* [What the exercise asks] The answer must be every entry below, word for word, with the pictures left out.

* [Task material]
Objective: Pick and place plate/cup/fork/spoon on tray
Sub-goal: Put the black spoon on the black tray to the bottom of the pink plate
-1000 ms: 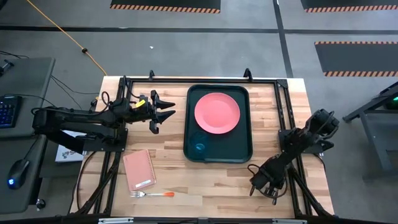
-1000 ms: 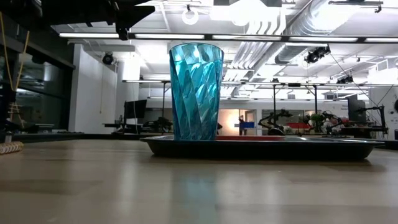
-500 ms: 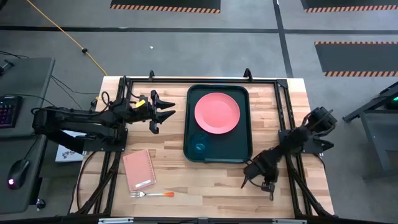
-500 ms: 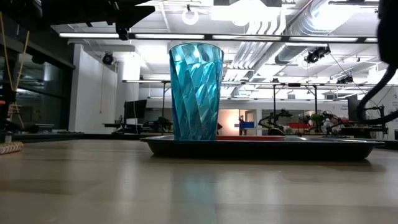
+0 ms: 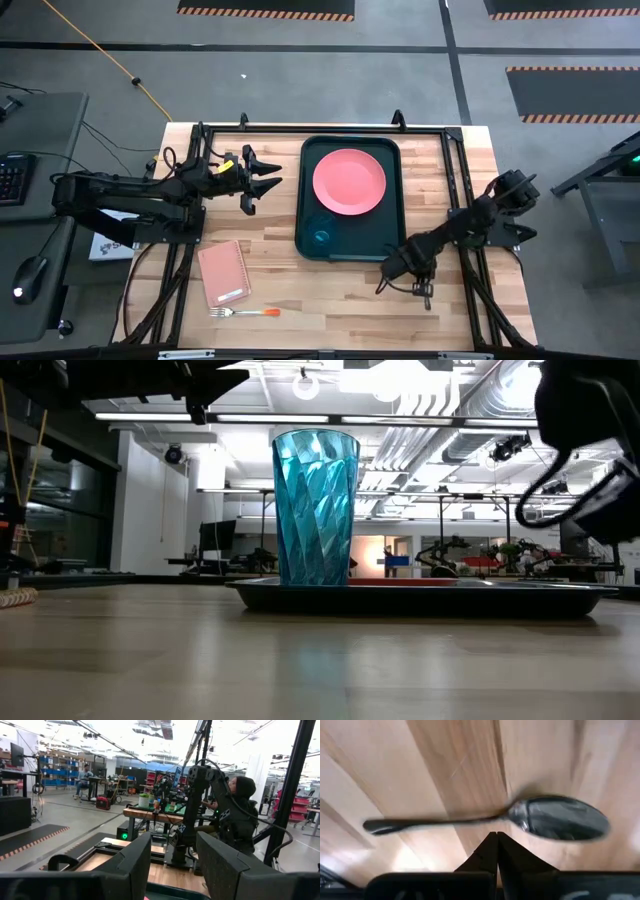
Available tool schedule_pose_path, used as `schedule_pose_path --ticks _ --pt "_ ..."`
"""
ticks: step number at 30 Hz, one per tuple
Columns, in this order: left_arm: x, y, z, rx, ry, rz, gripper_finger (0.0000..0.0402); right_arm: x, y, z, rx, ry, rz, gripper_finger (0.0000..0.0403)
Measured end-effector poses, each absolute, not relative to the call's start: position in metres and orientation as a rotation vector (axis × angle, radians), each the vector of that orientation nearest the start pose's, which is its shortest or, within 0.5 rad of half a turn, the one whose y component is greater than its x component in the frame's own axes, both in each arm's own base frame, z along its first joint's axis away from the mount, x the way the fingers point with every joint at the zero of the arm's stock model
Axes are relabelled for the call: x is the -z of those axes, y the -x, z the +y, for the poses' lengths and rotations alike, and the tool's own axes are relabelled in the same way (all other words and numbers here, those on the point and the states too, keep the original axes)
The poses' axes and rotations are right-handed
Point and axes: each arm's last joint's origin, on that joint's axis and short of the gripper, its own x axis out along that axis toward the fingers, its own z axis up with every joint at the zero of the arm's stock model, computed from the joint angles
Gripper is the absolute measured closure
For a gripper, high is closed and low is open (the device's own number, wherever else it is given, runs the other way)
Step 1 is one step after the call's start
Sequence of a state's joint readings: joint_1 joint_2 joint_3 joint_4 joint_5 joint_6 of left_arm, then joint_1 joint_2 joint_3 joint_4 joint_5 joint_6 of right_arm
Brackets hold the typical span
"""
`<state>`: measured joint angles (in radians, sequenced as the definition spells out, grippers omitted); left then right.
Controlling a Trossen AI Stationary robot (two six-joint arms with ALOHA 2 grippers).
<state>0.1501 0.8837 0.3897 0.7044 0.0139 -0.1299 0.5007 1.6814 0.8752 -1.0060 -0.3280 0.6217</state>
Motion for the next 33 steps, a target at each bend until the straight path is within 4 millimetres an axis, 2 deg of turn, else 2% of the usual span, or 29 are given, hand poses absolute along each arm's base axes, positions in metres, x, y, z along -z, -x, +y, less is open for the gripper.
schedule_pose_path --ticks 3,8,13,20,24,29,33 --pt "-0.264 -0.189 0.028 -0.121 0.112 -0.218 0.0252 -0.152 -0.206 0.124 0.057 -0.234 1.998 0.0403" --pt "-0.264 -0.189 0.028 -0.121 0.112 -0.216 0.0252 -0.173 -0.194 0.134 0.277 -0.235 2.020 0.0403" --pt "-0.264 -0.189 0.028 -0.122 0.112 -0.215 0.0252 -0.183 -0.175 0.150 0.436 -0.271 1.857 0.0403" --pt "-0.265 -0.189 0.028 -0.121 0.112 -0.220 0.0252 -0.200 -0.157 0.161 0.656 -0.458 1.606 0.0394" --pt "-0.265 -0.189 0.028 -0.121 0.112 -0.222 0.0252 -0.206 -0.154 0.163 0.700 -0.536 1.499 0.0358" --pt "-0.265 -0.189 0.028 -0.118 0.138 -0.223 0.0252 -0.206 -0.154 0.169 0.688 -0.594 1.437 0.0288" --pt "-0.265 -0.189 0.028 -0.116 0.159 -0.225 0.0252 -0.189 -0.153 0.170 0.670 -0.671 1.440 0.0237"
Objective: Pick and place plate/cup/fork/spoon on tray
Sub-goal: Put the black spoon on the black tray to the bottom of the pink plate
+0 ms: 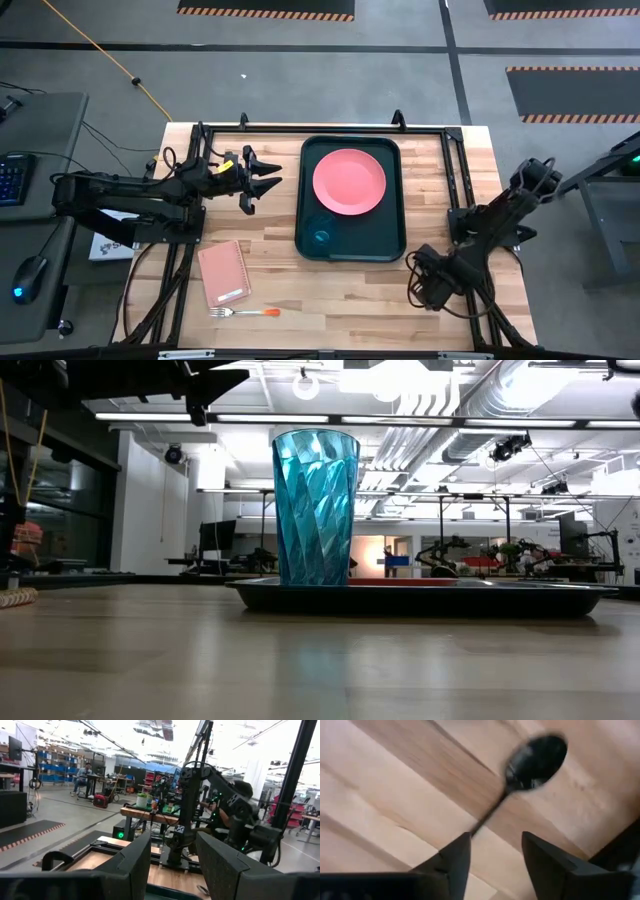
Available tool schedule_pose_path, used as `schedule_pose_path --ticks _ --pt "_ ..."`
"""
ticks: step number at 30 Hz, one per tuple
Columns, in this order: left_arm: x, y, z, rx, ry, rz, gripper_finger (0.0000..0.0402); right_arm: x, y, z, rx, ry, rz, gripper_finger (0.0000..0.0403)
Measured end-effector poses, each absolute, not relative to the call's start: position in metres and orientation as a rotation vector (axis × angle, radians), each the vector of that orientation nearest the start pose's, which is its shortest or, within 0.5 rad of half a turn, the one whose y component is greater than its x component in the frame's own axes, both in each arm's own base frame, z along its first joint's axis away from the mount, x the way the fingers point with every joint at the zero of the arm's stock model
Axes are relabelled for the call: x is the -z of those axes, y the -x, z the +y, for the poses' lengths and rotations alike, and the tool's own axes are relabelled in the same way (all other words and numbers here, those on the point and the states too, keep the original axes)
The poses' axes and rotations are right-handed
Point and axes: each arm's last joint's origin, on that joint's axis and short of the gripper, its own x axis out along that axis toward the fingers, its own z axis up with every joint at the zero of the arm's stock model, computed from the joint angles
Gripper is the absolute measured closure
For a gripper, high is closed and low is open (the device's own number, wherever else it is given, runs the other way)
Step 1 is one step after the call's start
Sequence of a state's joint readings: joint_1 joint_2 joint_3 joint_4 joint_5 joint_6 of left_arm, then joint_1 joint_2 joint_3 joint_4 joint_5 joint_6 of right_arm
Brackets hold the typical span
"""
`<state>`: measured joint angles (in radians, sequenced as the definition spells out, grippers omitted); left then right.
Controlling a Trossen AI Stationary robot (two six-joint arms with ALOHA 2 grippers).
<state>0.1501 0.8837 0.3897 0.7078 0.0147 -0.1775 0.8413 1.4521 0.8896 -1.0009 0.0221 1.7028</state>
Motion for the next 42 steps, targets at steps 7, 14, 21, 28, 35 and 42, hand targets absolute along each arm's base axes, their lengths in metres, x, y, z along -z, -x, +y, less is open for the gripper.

* [Result of the task]
Objective: Pick and place plate/cup/fork/spoon on tray
Sub-goal: Put the black spoon on the black tray to the bottom of the pink plate
-1000 ms: 
-1000 ms: 
-500 ms: 
-500 ms: 
+0 ms: 
Available tool schedule_pose_path, used as `schedule_pose_path --ticks _ --pt "_ ..."`
"""
ticks: step number at 30 Hz, one per tuple
Columns, in this order: left_arm: x, y, z, rx, ry, rz, gripper_finger (0.0000..0.0402); right_arm: x, y, z, rx, ry, rz, gripper_finger (0.0000..0.0403)
Measured end-effector poses, each absolute, not relative to the call's start: position in metres and orientation as a rotation vector (axis × angle, radians), each the vector of that orientation nearest the start pose's, which is its shortest or, within 0.5 rad of half a turn, the one whose y component is greater than its x component in the frame's own axes, both in each arm's own base frame, z along its first joint's axis away from the mount, x the way the fingers point with every joint at the zero of the arm's stock model
Axes are relabelled for the call: x is the -z of those axes, y the -x, z the +y, for the poses' lengths and rotations alike, and the tool's own axes are relabelled in the same way (all other words and numbers here, those on the point and the states too, keep the original axes)
The poses' axes and rotations are right-handed
Point and axes: each arm's last joint's origin, on that joint's axis and short of the gripper, its own x axis out along that axis toward the fingers, its own z axis up with every joint at the zero of the arm's stock model, computed from the joint angles
Gripper is the absolute measured closure
For a gripper, high is closed and low is open (the device's own number, wherever else it is given, runs the other way)
Step 1 is one step after the call's start
Sequence of a state's joint readings: joint_1 joint_2 joint_3 joint_4 joint_5 joint_6 of left_arm, then joint_1 joint_2 joint_3 joint_4 joint_5 joint_6 of right_arm
Brackets hold the typical span
"""
`<state>`: measured joint angles (in radians, sequenced as the definition spells out, grippers omitted); left then right.
Controlling a Trossen AI Stationary robot (two six-joint arms with ALOHA 2 grippers).
<state>0.1501 0.8837 0.3897 0.7044 0.0139 -0.1299 0.5007 1.6814 0.8752 -1.0060 -0.3280 0.6217</state>
Motion for the next 33 steps, a target at each bend until the straight path is within 4 millimetres an axis, 2 deg of turn, else 2% of the usual span, or 29 are given, hand poses absolute along each arm's base axes, positions in metres, x, y, z along -z, -x, +y, less is open for the gripper.
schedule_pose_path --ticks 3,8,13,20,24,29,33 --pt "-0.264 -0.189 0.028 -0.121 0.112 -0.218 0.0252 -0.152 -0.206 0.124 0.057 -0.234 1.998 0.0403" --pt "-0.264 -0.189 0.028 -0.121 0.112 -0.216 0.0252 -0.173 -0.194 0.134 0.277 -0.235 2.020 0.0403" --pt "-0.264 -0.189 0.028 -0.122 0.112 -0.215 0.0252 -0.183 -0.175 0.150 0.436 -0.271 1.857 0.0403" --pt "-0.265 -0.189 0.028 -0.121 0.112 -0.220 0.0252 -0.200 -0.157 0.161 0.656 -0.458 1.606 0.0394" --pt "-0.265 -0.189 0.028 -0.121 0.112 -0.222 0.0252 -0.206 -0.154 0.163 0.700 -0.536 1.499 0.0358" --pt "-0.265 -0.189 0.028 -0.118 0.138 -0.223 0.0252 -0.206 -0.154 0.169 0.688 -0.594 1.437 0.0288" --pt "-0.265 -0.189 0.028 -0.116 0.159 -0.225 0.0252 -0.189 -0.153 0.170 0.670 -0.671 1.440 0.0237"
Objective: Pick and place plate/cup/fork/spoon on tray
Sub-goal: Put the black spoon on the black tray to the bottom of the pink plate
+0 ms: 
Available tool schedule_pose_path, used as `schedule_pose_path --ticks _ --pt "_ ..."`
"""
ticks: step number at 30 Hz, one per tuple
Columns, in this order: left_arm: x, y, z, rx, ry, rz, gripper_finger (0.0000..0.0402); right_arm: x, y, z, rx, ry, rz, gripper_finger (0.0000..0.0403)
Measured end-effector poses, each absolute, not relative to the call's start: position in metres and orientation as a rotation vector (axis × angle, radians), each the vector of that orientation nearest the start pose's, which is its shortest or, within 0.5 rad of half a turn, the one whose y component is greater than its x component in the frame's own axes, both in each arm's own base frame, z along its first joint's axis away from the mount, x the way the fingers point with every joint at the zero of the arm's stock model
Axes are relabelled for the call: x is the -z of those axes, y the -x, z the +y, for the poses' lengths and rotations alike, and the tool's own axes are relabelled in the same way (all other words and numbers here, those on the point and the states too, keep the original axes)
The poses' axes and rotations are right-handed
Point and axes: each arm's last joint's origin, on that joint's axis and short of the gripper, its own x axis out along that axis toward the fingers, its own z axis up with every joint at the zero of the arm's stock model, computed from the joint angles
Gripper is the absolute measured closure
For a gripper, high is closed and low is open (the device's own number, wherever else it is given, runs the other way)
Step 1 is one step after the call's start
Sequence of a state's joint readings: joint_1 joint_2 joint_3 joint_4 joint_5 joint_6 of left_arm, then joint_1 joint_2 joint_3 joint_4 joint_5 joint_6 of right_arm
Brackets hold the typical span
"""
`<state>`: measured joint angles (in radians, sequenced as the definition spells out, grippers omitted); left then right.
Controlling a Trossen AI Stationary robot (two six-joint arms with ALOHA 2 grippers).
<state>0.1501 0.8837 0.3897 0.7078 0.0147 -0.1775 0.8413 1.4521 0.8896 -1.0009 0.0221 1.7028</state>
Motion for the next 42 steps, targets at steps 7, 14, 21, 28, 35 and 42, hand targets absolute along each arm's base axes, their lengths in metres, x, y, z along -z, -x, +y, less is open for the gripper.

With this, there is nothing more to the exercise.